The thrust of the post wasn’t meant to be that it is surprising that you can eve...

PaulHoule · on Jan 17, 2015

I had to propagate colors across a graph with a billion or so edges and had an easy time doing it in-memory in Java with a 32GB laptop and sub-byte data structures. In fact, it takes more time to serialize and deserialize the data than it takes to do the actual calculation.

I'd say, however, the trend is towards data sets being much bigger and I break non-scalable tools frequently in the data profiling process; you can extend the non-scalable ways of doing it by using multiple cores (which is sometimes easy) or SIMD instructions or the GPU. I have even sometimes gone down the rabbit hole of optimizing something non-scalable and hitting the wall. So I am using scalable systems increasingly.

scott_s · on Jan 19, 2015

I don't think it's accurate to say it's a different point, but it's a weaker version.
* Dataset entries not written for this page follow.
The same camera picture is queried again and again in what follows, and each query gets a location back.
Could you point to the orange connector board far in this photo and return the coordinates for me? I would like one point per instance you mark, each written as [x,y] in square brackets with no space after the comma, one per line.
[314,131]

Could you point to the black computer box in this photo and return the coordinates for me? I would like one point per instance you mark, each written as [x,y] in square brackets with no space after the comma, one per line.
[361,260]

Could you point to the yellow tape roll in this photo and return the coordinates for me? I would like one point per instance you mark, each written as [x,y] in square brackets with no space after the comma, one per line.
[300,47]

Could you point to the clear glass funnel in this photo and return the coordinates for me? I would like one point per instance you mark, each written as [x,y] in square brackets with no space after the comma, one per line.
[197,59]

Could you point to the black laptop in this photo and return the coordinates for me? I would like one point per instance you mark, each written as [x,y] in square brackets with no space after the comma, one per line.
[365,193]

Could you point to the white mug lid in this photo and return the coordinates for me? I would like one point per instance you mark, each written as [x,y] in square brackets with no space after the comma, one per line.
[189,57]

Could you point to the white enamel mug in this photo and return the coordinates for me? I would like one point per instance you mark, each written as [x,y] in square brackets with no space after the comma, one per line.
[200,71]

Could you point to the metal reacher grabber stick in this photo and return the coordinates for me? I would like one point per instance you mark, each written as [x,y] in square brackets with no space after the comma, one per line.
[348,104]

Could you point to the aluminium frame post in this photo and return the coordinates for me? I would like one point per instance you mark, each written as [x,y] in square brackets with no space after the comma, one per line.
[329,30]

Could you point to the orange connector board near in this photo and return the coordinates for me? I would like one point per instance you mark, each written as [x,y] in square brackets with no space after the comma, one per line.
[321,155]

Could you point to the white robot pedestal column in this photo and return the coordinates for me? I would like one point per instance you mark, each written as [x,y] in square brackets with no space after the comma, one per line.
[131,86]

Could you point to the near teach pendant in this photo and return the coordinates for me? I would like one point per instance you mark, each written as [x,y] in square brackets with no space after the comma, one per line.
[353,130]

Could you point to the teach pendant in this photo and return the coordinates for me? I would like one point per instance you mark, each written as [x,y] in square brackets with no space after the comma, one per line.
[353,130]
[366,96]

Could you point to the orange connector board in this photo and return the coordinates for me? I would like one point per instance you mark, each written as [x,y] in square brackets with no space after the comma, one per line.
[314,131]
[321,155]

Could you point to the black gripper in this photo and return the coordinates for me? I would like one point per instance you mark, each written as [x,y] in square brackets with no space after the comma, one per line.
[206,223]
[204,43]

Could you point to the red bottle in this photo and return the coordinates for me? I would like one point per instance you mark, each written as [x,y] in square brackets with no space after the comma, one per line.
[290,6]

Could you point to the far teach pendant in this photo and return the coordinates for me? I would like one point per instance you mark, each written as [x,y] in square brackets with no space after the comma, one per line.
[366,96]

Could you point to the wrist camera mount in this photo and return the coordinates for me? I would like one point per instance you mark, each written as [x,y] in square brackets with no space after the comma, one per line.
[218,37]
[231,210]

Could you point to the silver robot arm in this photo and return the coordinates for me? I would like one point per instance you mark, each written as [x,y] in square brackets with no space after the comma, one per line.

And I don't feel that the GraphChi folks have any explaining to do, as I would expect that using a more general framework to solve a problem will have some performance penalty over an expert hand-coding a solution. What that performance penalty would buy us (hopefully) is it's quicker to write the application, and perhaps easier to port elsewhere.

But, I'm also not an expert in graph algorithms, so it's difficult for me to evaluate how much domain knowledge you needed to implement yours.

gaalze · on Jan 17, 2015

So you are saying a naive implementation on a single core is showing that people are prematurely scaling graph processing?